▸ What you need to do: Filter out every line below that lacks "capped", and copy the rest.

(Extracted records)
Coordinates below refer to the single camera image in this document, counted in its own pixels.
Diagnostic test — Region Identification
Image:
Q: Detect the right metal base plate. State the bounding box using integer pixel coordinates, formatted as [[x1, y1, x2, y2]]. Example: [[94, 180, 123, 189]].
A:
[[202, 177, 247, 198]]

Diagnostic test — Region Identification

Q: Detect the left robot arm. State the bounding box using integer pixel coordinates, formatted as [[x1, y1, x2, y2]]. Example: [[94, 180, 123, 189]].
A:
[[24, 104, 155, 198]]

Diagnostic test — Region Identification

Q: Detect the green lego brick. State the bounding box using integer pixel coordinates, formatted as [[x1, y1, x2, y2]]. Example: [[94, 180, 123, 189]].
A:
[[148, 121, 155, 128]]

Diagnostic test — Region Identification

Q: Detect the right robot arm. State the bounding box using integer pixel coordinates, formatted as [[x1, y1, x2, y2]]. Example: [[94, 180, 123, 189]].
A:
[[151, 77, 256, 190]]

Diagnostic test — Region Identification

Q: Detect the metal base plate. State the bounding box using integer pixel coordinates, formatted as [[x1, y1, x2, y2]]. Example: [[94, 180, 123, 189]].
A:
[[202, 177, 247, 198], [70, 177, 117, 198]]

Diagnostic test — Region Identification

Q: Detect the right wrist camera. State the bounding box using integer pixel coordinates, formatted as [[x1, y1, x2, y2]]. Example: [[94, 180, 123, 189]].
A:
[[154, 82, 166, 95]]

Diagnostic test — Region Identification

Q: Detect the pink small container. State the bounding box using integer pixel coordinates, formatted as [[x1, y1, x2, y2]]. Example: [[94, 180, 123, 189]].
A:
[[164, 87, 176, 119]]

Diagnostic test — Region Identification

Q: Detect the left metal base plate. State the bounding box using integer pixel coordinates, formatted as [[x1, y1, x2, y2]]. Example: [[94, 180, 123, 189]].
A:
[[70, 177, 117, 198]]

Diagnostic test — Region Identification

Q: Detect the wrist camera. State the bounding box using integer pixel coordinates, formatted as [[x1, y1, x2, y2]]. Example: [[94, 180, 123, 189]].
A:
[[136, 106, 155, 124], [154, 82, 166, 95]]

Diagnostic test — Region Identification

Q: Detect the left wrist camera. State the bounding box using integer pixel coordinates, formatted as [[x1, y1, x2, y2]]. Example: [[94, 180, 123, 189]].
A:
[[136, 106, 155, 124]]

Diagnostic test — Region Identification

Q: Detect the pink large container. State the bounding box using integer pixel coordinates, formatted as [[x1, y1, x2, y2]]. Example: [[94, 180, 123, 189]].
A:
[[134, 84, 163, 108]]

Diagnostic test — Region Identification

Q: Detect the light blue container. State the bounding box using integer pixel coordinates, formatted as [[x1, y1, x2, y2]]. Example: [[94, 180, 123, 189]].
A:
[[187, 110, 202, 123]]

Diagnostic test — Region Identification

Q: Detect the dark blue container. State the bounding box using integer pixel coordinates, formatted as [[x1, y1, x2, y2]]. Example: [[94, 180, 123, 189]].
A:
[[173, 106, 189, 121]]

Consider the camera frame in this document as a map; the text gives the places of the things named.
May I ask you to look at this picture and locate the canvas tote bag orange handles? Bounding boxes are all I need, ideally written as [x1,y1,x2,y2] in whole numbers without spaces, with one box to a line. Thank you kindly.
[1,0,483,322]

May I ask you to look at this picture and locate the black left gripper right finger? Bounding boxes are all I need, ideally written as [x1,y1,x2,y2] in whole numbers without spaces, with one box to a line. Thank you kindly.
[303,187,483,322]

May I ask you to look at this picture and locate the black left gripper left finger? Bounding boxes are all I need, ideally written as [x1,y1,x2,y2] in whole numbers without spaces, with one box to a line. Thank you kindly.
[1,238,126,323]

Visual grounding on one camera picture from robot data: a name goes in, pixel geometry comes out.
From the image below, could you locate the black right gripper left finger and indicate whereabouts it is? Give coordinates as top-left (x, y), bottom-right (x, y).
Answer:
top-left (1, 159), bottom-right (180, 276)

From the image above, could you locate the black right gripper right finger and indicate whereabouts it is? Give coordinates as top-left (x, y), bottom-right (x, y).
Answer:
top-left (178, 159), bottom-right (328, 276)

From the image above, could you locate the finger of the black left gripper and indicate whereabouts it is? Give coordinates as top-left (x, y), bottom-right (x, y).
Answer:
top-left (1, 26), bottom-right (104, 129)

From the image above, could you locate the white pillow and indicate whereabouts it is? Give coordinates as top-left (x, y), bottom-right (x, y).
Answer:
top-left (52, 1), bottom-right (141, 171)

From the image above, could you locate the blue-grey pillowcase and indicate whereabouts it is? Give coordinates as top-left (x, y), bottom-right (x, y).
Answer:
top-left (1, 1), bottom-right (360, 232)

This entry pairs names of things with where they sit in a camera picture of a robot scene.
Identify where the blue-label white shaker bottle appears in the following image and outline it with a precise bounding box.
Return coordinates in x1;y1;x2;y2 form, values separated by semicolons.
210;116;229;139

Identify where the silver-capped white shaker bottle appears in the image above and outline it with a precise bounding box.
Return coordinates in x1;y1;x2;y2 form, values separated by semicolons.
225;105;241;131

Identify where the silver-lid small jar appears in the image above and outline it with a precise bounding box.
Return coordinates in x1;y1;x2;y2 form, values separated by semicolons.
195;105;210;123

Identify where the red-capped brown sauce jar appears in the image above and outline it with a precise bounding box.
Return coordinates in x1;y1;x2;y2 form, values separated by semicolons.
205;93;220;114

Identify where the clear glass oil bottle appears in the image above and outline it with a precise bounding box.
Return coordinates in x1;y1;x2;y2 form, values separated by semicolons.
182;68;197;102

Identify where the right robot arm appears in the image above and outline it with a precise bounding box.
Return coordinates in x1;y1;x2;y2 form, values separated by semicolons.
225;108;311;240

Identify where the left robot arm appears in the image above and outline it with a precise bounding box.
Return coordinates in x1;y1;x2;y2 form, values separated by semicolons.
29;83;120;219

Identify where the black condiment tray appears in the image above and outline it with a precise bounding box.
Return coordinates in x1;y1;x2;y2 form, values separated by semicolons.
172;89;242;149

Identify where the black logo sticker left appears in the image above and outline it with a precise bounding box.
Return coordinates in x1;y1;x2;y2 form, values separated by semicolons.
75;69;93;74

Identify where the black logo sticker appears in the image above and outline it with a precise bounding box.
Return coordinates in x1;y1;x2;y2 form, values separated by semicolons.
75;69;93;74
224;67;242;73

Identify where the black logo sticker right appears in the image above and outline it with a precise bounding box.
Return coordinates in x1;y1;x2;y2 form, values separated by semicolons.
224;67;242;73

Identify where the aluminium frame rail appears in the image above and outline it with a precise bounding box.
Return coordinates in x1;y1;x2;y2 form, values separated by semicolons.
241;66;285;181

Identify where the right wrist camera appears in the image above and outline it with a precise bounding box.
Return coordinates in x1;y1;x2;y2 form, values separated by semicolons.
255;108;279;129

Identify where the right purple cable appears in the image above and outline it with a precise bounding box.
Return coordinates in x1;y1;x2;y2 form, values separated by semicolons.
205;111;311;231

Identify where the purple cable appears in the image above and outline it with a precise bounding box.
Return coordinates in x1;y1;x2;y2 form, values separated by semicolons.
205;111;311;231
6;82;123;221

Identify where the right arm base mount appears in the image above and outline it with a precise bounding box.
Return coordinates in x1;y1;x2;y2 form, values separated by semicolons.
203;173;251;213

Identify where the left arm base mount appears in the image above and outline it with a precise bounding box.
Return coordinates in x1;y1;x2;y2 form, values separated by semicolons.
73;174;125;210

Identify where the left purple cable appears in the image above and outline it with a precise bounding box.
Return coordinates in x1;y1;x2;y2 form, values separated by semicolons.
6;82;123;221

▸ Reply:
Identify where the silver-capped white shaker bottle appears in the image above and outline it with a precise bounding box.
Identify where the red-capped brown sauce jar appears in the image above and outline it with a precise bounding box.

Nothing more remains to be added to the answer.